According to CNN, a three-count indictment filed in U.S. District Court in Topeka, Kansas, and unsealed Monday claimed that Roger Golubski, a retired 35-year detective, used his position to protect the operation from law enforcement inquiries. He pleaded not guilty.
According to the indictment, girls as young as 13 were victims of the sex trafficking enterprise that Cecil Brooks, a local crack dealer, and two other men operated out of an apartment building in the 1990s. Golubski, who retired in 2010, is accused of giving Brooks and his cohorts protection in exchange for money and a free rein to “choose girls to provide him sexual services.”
“Roger [Golubski] maintains his innocence and looks forward to clearing his name from these decades-old and uncorroborated allegations,” Chris Joseph, Golubski’s lawyer, told CNN in an email.
Golubski was charged in September with using his authority as a police officer to sexually abuse a woman and a young girl. He also pleaded not guilty to those accusations.

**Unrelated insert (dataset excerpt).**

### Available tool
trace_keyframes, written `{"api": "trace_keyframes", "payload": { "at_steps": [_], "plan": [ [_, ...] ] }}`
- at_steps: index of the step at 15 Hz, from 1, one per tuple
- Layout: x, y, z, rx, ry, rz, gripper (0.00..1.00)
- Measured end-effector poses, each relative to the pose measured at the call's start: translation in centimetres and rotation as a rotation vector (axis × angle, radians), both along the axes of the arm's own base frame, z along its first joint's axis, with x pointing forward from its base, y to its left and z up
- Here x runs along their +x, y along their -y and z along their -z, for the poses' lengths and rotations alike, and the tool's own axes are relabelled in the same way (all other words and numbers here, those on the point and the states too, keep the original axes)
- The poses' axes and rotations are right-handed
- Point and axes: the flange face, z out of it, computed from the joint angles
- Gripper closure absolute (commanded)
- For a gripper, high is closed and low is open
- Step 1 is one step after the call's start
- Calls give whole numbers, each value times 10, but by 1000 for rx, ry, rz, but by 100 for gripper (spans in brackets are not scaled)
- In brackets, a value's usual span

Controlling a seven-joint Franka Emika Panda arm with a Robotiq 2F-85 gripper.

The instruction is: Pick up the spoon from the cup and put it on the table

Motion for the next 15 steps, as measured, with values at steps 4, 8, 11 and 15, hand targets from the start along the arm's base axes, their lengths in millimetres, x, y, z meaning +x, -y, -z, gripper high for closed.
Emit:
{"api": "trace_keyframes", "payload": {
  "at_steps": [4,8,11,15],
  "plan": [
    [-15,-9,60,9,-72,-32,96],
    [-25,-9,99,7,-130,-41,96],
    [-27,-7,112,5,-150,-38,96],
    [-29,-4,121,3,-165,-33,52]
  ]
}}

Prosecutors unveiled a second indictment against him on Monday concerning the alleged sex trafficking operation, accusing him of “conspiracy against rights” and two charges of “involuntary servitude.”
Monday’s indictment claims that Brooks recruited “young girls who were runaways” or from broken homes and imprisoned them in a room in an apartment building. He and co-defendants LeMark Roberson and Richard “Bone” Robinson allegedly used physical violence and threats to coerce them into having sex.
Two unnamed victims corroborated the claims, including one who said Golubski raped her, yanked her hair and suffocated her when she was 16.
Last year, Team Roc, the social justice and philanthropic division of rapper Jay-Z’s entertainment company Roc Nation, ran a full-page advertisement in The Washington Post highlighting the claims against Golubski and calling for an investigation into the Kansas City Police Department. The ad referred to the alleged police corruption as “one of the worst examples of abuse of power in U.S. history,” CNN reported.
Golubski first came under fire in 2016 for his role in the double murder conviction of Lamonte McIntyre. A judge dismissed the case when the county district attorney decided he no longer had faith in the sentence. McIntyre — who had served 23 years in prison for the crime — was released in 2017.
McIntyre and his mother sued Golubski and other officers involved in his arrest in a civil complaint after he was freed. According to the lawsuit, Golubski had used his authority to terrorize Kansas City’s Black community for years. He allegedly preyed sexually on Black women and had an illicit relationship with Brooks.
The defendants reached a $12.5 million settlement in the case this summer, but neither Golubski nor the others — including other officers or county government officials —acknowledged any wrongdoing.